ING Decides To Care You Never Got Your $1400

Last week we told you about Rob who never got a $1400 wire transfer when he was a Netbank customer, and then after ING acquired the bank when it failed, their customer service never fixed the transfer despite 8-months of calls assurances. We gave Rob the phone number for ING executive customer service (302-255-3005) and now he happily reports:

Within a few hours of my initial contact, Laura got back to me via phone to let me know exactly what happened. It appears that the initial wire transfer paperwork was filled out incorrectly by the sender and the money hadn’t ever made it to Netbank or Ing Direct but only got to American Express Bank (who as acting as an intermediary in this transfer.) I contacted American Express Bank and in a few minutes they were able to confirm that the wire was incorrectly setup and the funds had been returned to the sending back on August 10th…

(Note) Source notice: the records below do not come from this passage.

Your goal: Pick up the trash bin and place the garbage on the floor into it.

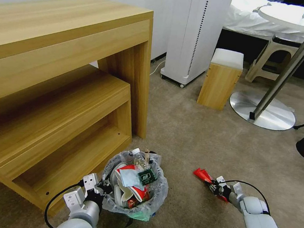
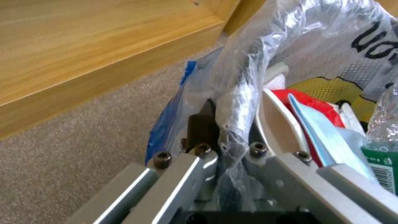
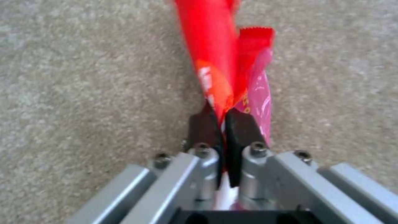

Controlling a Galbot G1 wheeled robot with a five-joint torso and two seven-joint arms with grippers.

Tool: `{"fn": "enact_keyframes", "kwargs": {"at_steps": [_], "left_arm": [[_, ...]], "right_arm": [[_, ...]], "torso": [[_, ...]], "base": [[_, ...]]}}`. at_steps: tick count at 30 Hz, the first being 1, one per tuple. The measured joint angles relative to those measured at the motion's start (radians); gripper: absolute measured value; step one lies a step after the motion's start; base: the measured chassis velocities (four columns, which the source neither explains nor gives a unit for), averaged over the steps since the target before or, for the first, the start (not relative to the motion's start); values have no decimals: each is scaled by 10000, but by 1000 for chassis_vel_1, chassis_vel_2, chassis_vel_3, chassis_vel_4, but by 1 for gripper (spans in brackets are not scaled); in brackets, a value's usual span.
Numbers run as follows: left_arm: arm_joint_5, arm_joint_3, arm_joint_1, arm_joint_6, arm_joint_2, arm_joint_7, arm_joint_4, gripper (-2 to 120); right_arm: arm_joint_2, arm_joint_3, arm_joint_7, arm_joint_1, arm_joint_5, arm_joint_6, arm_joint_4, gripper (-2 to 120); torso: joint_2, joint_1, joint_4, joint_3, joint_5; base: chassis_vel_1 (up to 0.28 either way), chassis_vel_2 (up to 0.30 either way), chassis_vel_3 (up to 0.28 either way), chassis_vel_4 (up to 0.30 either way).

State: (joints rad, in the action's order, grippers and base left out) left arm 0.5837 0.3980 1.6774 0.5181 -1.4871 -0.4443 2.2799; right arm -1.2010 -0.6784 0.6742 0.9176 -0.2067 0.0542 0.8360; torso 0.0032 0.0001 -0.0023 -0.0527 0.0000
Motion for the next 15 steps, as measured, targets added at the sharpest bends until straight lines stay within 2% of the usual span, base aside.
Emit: {"fn": "enact_keyframes", "kwargs": {"at_steps": [4,5,7,8,10,11,14,15], "left_arm": [[-1,2,-2,-9,1,5,-54,1],[-1,17,-10,-18,2,12,-162,1],[-2,19,-15,-23,1,18,-230,1],[-7,19,-20,-24,-1,22,-301,1],[-74,-58,-40,-30,-27,28,-600,1],[-74,-58,-40,-30,-27,28,-600,1],[-208,-316,-71,-31,-112,33,-1020,1],[-208,-316,-71,-31,-112,33,-1020,1]], "right_arm": [[157,129,-253,252,782,-155,531,0],[326,285,-494,539,1702,-333,1226,0],[411,385,-610,689,2122,-470,1627,0],[498,502,-761,865,2560,-647,2108,0],[750,923,-1475,1335,4138,-1266,3885,0],[750,923,-1475,1335,4138,-1266,3885,0],[945,1694,-2577,1771,6936,-1666,6272,0],[945,1694,-2577,1771,6936,-1666,6272,0]], "torso": [[0,0,0,0,1],[0,0,-2,0,1],[0,0,-1,0,0],[0,0,-2,0,0],[0,0,-3,0,-1],[0,0,-3,0,-1],[0,0,-1,0,-2],[0,0,-1,0,-2]], "base": [[0,0,0,0],[0,0,0,0],[0,0,0,0],[0,0,0,0],[0,0,0,0],[0,0,0,0],[0,0,0,0],[0,0,0,0]]}}
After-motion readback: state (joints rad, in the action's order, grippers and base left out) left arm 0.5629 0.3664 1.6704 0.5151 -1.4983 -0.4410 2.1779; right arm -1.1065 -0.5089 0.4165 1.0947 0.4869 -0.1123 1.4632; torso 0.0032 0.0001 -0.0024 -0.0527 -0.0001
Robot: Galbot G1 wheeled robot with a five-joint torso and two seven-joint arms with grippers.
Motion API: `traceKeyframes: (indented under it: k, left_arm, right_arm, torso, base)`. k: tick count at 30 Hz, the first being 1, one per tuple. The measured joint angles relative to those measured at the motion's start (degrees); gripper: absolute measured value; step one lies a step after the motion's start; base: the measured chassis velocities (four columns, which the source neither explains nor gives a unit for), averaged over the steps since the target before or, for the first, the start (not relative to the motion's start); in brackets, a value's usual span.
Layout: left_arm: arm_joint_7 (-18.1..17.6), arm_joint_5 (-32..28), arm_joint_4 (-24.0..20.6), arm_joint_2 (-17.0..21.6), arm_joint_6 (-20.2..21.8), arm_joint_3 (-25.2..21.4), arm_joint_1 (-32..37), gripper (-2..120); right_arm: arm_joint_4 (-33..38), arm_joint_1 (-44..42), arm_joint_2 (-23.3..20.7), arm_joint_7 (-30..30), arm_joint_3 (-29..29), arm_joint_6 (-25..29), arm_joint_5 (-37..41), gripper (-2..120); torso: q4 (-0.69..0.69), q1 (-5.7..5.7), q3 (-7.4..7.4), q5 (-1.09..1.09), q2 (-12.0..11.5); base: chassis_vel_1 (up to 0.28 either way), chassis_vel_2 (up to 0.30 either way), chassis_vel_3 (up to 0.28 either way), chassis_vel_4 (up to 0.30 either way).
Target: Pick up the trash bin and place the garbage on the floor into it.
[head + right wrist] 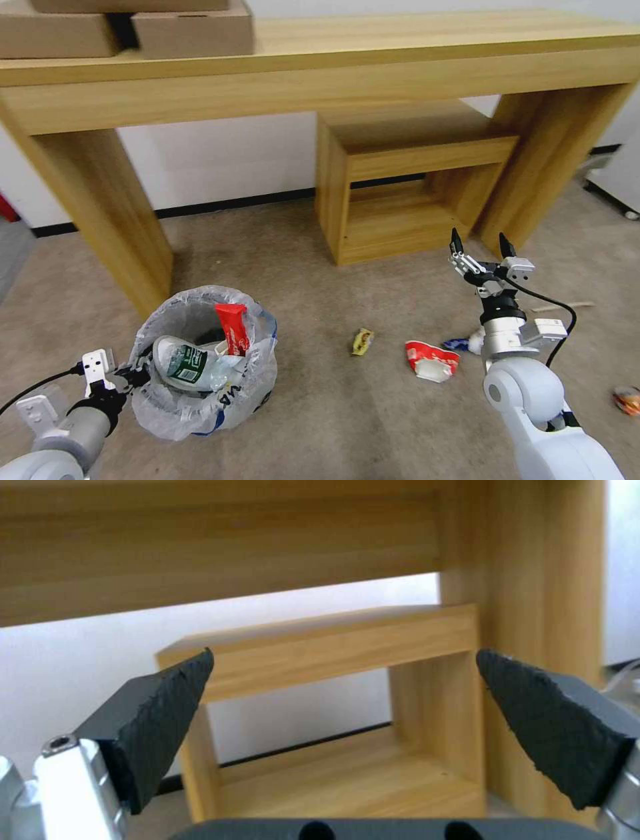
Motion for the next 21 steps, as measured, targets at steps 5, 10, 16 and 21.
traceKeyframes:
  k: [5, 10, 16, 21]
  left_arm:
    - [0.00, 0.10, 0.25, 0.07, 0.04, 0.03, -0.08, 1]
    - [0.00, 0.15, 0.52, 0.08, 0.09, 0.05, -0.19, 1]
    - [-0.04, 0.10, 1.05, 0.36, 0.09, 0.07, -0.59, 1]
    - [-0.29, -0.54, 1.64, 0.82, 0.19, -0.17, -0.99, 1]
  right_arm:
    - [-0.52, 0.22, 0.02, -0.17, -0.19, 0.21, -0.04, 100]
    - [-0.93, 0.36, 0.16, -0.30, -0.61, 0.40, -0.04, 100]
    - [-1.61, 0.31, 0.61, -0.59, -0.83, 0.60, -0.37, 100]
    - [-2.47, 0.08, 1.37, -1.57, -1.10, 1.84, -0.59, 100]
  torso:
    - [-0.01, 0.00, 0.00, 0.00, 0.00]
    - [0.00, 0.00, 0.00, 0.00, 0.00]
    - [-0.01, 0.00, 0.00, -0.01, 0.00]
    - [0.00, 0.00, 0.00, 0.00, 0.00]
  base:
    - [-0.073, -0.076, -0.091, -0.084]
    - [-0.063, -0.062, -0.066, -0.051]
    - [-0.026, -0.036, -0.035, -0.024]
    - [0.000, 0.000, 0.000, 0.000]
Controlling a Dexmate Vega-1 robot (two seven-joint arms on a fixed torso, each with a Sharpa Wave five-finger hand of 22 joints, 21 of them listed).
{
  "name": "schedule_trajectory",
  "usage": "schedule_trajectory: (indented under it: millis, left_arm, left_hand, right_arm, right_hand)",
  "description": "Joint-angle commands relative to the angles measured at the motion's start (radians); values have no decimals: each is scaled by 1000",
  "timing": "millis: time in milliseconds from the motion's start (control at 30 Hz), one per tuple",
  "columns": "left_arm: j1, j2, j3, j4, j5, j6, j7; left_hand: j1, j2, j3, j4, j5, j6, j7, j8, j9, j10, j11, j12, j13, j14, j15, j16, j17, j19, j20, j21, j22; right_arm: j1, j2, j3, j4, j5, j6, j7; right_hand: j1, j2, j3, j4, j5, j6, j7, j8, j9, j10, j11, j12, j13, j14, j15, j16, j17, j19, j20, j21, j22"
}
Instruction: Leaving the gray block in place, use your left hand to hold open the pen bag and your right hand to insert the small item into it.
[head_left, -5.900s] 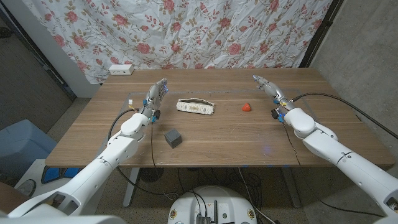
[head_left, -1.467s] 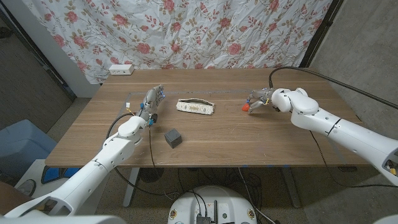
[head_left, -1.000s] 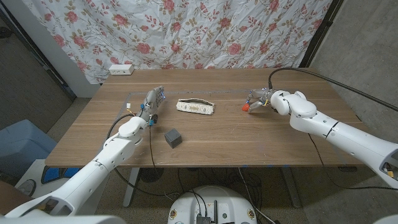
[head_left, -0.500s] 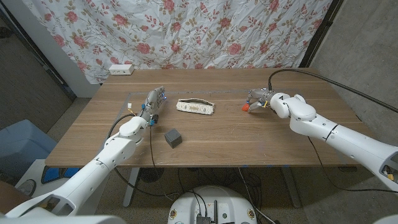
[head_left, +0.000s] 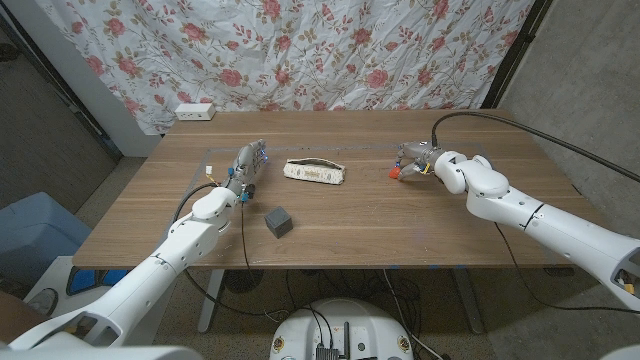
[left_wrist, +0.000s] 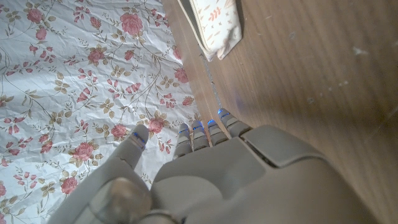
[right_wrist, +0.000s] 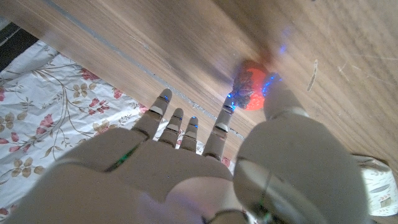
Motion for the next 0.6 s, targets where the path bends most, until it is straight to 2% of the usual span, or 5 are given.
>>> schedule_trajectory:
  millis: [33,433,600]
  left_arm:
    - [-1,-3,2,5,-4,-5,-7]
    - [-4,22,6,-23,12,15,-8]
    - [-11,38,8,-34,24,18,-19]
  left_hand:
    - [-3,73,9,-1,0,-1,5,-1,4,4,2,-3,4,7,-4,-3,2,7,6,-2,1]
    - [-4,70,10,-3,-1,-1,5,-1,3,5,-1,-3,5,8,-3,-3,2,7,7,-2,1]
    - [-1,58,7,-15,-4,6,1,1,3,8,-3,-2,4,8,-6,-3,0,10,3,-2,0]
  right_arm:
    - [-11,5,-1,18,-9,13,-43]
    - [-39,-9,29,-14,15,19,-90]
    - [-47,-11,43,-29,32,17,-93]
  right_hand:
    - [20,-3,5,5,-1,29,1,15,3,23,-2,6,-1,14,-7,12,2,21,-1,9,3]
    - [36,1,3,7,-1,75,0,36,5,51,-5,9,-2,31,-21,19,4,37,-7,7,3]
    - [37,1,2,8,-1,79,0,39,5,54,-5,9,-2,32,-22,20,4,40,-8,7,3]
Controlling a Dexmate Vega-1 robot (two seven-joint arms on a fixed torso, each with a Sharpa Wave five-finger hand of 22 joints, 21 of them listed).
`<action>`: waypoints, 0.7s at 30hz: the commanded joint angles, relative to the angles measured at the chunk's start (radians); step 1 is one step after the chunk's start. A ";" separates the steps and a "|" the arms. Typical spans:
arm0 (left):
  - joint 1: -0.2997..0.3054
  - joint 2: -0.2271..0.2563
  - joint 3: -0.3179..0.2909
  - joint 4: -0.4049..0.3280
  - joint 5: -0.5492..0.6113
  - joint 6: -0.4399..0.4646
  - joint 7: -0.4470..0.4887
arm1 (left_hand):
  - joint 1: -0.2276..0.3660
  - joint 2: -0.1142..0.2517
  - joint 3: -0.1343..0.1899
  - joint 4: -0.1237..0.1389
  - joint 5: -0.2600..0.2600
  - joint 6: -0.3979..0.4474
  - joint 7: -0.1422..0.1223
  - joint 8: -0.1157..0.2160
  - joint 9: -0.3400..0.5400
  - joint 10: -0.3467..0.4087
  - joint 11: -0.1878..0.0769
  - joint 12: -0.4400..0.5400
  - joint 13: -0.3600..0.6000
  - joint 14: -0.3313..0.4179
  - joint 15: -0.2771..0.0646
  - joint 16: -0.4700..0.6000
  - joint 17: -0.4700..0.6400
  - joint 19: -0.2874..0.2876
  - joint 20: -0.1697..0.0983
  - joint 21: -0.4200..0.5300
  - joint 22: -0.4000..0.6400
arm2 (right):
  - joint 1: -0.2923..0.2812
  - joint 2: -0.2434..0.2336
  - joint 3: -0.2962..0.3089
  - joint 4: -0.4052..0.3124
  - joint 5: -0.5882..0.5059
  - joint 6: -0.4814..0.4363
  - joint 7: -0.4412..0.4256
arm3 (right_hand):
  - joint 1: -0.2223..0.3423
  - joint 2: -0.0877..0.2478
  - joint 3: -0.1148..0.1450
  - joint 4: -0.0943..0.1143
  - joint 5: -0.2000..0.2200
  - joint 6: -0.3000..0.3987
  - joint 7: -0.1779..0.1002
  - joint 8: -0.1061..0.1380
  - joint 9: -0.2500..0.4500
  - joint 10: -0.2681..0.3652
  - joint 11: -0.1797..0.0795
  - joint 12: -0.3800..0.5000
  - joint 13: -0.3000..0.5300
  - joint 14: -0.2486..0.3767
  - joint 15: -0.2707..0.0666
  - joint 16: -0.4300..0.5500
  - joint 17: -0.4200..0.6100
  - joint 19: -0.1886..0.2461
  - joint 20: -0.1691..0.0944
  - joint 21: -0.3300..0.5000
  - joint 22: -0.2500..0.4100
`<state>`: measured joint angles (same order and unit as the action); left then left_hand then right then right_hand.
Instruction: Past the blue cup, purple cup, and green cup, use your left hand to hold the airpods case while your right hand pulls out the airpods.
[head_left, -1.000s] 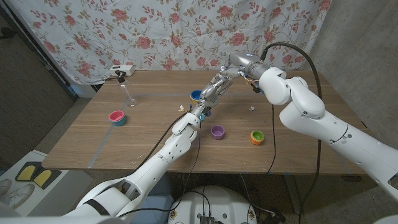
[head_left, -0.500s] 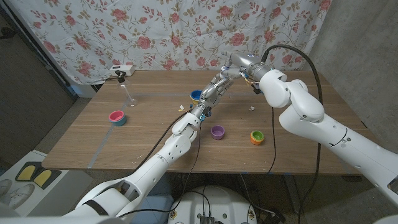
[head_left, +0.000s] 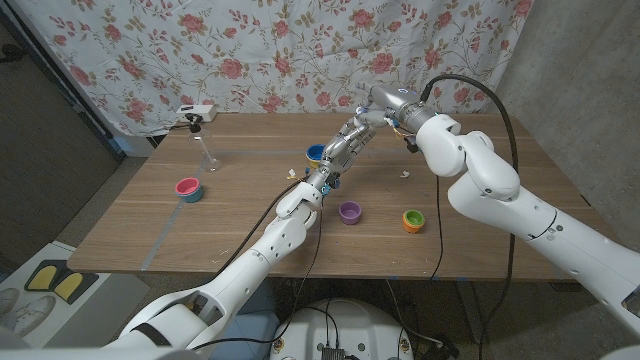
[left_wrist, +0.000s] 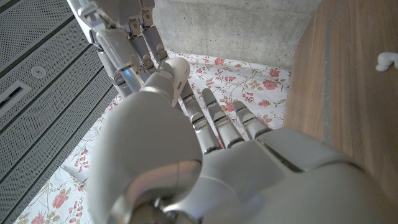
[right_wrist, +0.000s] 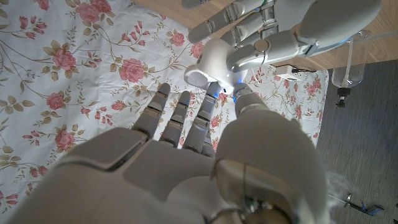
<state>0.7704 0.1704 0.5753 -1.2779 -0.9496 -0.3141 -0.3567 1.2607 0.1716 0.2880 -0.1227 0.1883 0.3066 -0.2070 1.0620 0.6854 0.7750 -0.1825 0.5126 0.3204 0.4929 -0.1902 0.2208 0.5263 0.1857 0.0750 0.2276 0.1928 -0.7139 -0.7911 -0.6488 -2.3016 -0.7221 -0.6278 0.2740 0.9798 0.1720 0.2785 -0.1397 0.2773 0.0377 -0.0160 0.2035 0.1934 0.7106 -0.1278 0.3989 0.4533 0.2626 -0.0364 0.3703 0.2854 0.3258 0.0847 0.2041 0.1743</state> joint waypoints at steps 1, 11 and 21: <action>-0.002 0.001 0.003 -0.004 0.000 0.004 0.000 | 0.001 0.008 0.009 -0.001 0.006 -0.004 0.001 0.011 0.002 0.042 -0.040 0.006 0.157 0.027 -0.034 0.001 0.002 -0.004 0.002 0.001 0.002 | -0.010 0.004 0.006 0.005 -0.003 0.011 -0.011 | 0.021 0.001 0.005 -0.008 -0.006 0.006 -0.006 -0.003 0.002 0.007 -0.007 0.023 0.031 0.009 -0.056 0.011 0.010 0.008 -0.004 0.007 0.004; -0.011 -0.005 0.003 0.010 -0.003 0.002 -0.016 | 0.001 0.007 0.009 -0.001 0.005 -0.003 0.000 0.013 0.002 0.043 -0.040 0.006 0.159 0.027 -0.035 0.001 0.003 -0.005 0.003 0.001 0.002 | -0.014 0.002 0.009 0.008 -0.001 0.014 -0.011 | 0.057 0.002 0.011 -0.016 -0.020 0.021 -0.017 -0.005 0.002 0.001 -0.025 0.092 0.110 0.023 -0.070 0.033 0.045 0.017 -0.019 0.009 0.005; -0.010 -0.002 0.005 0.007 0.001 0.006 -0.009 | 0.000 0.007 0.010 -0.001 0.005 -0.004 0.001 0.015 0.000 0.043 -0.040 0.005 0.160 0.025 -0.034 -0.001 0.002 -0.006 0.004 0.001 0.002 | -0.022 0.004 0.016 0.011 0.005 0.020 -0.028 | 0.091 0.001 0.006 -0.013 -0.041 0.042 -0.022 -0.008 0.004 -0.028 -0.032 0.197 0.237 0.040 -0.093 0.074 0.107 0.026 -0.028 0.010 0.006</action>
<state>0.7650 0.1692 0.5774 -1.2759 -0.9501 -0.3134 -0.3652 1.2607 0.1718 0.2881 -0.1226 0.1888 0.3032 -0.2036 1.0727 0.6860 0.7750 -0.1824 0.5157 0.3203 0.4929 -0.1902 0.2208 0.5261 0.1816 0.0791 0.2276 0.1928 -0.7284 -0.7884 -0.6390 -2.2943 -0.7243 -0.6178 0.2643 1.0549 0.1739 0.2842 -0.1504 0.2426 0.0683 -0.0357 0.1992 0.1932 0.6909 -0.1571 0.4764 0.4533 0.2936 -0.0409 0.4333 0.3771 0.3498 0.0607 0.2041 0.1742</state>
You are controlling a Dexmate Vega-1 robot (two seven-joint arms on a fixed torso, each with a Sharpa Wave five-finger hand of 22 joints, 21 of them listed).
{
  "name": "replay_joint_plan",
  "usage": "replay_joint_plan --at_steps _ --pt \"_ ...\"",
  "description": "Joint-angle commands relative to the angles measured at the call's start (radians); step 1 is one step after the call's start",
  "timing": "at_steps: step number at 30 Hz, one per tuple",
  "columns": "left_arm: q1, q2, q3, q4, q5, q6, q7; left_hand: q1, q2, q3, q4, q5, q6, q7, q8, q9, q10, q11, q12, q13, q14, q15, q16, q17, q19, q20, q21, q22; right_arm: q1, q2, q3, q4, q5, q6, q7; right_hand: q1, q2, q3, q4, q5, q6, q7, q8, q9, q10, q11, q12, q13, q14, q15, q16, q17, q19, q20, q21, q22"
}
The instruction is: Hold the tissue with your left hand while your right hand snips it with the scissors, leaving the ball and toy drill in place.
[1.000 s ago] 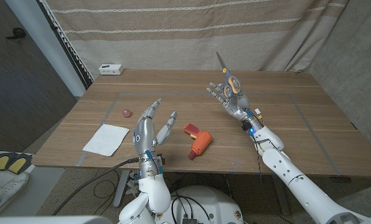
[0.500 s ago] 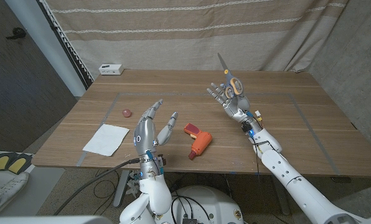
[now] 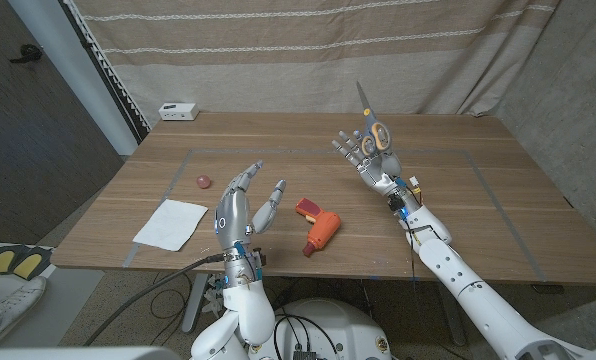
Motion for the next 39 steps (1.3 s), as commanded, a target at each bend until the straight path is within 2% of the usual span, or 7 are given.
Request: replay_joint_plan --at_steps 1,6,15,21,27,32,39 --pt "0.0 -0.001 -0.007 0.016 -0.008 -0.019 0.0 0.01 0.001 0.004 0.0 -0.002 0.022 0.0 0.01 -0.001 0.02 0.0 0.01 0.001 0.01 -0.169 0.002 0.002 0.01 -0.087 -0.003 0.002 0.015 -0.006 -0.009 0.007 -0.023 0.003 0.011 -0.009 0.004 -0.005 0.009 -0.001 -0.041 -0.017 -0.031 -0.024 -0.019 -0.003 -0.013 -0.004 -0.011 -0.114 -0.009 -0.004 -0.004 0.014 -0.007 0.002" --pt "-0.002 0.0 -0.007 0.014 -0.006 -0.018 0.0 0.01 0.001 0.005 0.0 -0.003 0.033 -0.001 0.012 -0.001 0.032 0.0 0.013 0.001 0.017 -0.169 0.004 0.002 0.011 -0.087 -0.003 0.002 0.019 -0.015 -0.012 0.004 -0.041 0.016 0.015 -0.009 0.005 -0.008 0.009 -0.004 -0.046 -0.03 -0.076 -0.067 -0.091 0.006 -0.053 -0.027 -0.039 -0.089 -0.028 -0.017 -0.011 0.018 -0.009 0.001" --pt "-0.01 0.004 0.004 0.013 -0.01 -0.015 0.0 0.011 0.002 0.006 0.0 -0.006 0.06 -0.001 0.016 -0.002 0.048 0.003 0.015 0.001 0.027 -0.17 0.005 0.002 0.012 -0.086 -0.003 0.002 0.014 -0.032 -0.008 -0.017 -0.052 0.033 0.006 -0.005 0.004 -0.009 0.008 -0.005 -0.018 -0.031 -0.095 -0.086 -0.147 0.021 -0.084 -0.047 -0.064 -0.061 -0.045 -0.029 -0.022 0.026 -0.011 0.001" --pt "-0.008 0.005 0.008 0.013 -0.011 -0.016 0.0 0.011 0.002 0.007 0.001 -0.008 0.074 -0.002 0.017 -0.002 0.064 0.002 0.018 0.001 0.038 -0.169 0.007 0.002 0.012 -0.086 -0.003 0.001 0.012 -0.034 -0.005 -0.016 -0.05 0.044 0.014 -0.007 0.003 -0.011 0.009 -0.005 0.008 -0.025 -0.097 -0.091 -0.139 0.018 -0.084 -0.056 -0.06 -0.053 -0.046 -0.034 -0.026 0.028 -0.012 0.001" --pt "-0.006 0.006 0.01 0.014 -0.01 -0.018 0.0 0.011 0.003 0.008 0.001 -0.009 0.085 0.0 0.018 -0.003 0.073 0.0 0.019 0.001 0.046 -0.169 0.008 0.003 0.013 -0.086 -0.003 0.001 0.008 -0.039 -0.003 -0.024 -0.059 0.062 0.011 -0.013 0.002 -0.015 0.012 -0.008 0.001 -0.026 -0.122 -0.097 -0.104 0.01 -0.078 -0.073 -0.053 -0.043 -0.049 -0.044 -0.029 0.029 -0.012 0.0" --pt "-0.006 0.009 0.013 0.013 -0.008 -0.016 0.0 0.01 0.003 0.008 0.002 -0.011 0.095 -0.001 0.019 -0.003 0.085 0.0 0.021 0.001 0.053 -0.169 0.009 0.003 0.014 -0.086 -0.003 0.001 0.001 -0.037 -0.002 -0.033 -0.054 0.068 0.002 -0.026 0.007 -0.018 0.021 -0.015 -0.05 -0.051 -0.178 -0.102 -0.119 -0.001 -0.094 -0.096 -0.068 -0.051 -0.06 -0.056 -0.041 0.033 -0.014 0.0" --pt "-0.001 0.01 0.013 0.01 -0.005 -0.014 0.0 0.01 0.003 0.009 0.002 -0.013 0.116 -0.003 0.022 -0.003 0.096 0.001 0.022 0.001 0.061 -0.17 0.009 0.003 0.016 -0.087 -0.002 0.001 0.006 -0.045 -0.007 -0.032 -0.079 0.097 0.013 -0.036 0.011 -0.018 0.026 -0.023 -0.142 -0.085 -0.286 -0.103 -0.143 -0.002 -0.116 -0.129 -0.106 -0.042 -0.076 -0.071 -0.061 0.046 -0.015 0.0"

I do not know whether a the paperwork was filled out incorrectly as a result of incorrect wiring information I received from the Netbank CSR or a simple clerical error on the part of the sending bank, but in either case, the mystery is resolved. An 8 month delay was resolved in a matter of hours with the right phone number. Thank you very much for your help. I can confirm that ING Direct was very helpful and responded in a timely fashion when this information was brought to their attention in this way.

That’s awesome. Executive customer service for the win. Obviously lots of things can get lost when one bank acquires another, but there’s obviously some kind of internal bottleneck if Rob kept making requests for the matter to be investigated and all the reps could tell him is that they were once again submitting it to “Netbank research agents.” ING needs to review this department and see if agents are closing research trouble tickets without actually solving the problems.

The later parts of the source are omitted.